Prehistory has dominated the archaeological news this summer with stunning finds from Orkney to Kent, and the recent discovery of a Neolithic house at Marden Henge (see News) tops the table. Is it possible that we must now think of the Vale of Pewsey landscape as having equal status with Stonehenge, Silbury and Avebury? Only time, and further excavation, will tell.
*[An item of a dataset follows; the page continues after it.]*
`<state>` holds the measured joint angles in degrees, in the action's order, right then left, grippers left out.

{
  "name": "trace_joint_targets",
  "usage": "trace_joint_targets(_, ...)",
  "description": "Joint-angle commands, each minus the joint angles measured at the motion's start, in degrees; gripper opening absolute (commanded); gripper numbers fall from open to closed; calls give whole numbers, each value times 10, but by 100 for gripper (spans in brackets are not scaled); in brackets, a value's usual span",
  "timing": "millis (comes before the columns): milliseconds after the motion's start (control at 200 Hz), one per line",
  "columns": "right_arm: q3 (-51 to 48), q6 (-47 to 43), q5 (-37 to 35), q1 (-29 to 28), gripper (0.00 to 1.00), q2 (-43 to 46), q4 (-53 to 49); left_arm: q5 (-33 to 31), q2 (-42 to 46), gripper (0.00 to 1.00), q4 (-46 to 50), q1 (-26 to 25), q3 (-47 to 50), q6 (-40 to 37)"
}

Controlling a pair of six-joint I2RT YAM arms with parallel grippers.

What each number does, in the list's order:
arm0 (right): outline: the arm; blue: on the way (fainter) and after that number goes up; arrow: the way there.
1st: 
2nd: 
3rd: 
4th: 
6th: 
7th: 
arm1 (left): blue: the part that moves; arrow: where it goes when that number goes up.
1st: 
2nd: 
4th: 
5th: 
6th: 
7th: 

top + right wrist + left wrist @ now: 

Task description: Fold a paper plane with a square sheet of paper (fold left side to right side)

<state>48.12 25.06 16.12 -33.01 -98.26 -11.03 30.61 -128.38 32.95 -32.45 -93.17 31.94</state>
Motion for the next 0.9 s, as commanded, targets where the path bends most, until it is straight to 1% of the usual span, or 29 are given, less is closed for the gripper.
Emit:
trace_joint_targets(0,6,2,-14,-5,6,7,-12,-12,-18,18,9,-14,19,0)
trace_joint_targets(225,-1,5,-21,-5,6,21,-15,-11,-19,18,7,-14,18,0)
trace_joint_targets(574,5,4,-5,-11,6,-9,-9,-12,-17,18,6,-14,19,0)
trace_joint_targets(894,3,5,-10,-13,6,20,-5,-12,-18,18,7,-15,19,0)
This month also sees the first of our four-part series on the archaeology of Ireland’s Celtic Tiger boom — not only is the sheer scale of the projects interesting, but so are the sharp differences between the Irish commercial methodology and ours in Britain. We wrap up the issue with Boudica, Neanderthals, and new research from the CBA.
FEATURES
WHEN THE CELTIC TIGER ROARED
The golden years of commercial archaeology in Ireland
First in a series on the big sites, finds and controversies of Irish archaeology’s boom years.
DIGGING UP PLUGSTREET
The archaeology of WWI
We follow the Australian 3rd Division from training on Salisbury Plain to battle in Belgium.
COMMON GROUND
The rise of community archaeology
Britain’s volunteer archaeology sector is growing; but can it co-exist with commercial units?
NEANDERTHALS IN BRITAIN
Flint finds open new era in prehistory
New evidence from Kent pushes back the presence of Neanderthals in Britain by 40,000 years.
BOUDICA’S FINAL BATTLE
An historical and archaeological account
Linking archaeology and military history offers fresh insight in examining  this seminal event.
NEWS
Excavations at the Marden superhenge; origins of British farming; another Orkney Venus; community archaeology in Telford; Columban monastery on Iona; Roman villa confirmed in Wales; latest archaeology at risk statistics.
REVIEWS
The Making of the British Landscape; Empire Halts Here; Medieval/Anglo-Saxon Hartlepool; The Kingdom and People of Kent.
INTERVIEW
A small lesson in the big business of archaeology in Ireland, from Rónán Swan of the National Roads Authority.
LAST WORD
The difference between amateur and community archaeology, and, where do the professionals fit in?
ODD SOCS
The Ghostsigns Project.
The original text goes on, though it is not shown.